* Problem statement: Go through the listing and write out all of it exactly.

* Data provided:
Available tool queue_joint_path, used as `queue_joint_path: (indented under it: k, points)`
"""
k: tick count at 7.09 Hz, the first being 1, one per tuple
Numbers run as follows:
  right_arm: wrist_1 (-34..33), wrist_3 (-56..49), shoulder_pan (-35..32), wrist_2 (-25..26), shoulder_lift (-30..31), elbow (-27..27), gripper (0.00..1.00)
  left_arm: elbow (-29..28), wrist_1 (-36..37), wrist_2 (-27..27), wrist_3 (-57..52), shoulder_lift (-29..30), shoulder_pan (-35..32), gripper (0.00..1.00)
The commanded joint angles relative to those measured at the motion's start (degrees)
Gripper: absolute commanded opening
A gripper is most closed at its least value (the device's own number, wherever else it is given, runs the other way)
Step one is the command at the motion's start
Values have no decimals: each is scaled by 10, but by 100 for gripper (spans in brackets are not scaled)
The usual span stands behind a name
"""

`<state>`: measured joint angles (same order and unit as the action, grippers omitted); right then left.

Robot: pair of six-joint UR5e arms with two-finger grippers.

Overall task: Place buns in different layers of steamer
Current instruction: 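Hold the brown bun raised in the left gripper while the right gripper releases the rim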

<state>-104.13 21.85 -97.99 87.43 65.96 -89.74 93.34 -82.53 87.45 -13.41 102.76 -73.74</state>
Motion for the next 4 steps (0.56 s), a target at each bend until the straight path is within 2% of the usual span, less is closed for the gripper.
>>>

* Answer below:
Available tool queue_joint_path, used as `queue_joint_path: (indented under it: k, points)`
"""
k: tick count at 7.09 Hz, the first being 1, one per tuple
Numbers run as follows:
  right_arm: wrist_1 (-34..33), wrist_3 (-56..49), shoulder_pan (-35..32), wrist_2 (-25..26), shoulder_lift (-30..31), elbow (-27..27), gripper (0.00..1.00)
  left_arm: elbow (-29..28), wrist_1 (-36..37), wrist_2 (-27..27), wrist_3 (-57..52), shoulder_lift (-29..30), shoulder_pan (-35..32), gripper (0.00..1.00)
The commanded joint angles relative to those measured at the motion's start (degrees)
Gripper: absolute commanded opening
A gripper is most closed at its least value (the device's own number, wherever else it is given, runs the other way)
Step one is the command at the motion's start
Values have no decimals: each is scaled by 10, but by 100 for gripper (spans in brackets are not scaled)
The usual span stands behind a name
"""

`<state>`: measured joint angles (same order and unit as the action, grippers omitted); right then left.

Robot: pair of six-joint UR5e arms with two-finger grippers.

Overall task: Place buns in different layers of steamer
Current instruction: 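Hold the brown bun raised in the left gripper while the right gripper releases the rim
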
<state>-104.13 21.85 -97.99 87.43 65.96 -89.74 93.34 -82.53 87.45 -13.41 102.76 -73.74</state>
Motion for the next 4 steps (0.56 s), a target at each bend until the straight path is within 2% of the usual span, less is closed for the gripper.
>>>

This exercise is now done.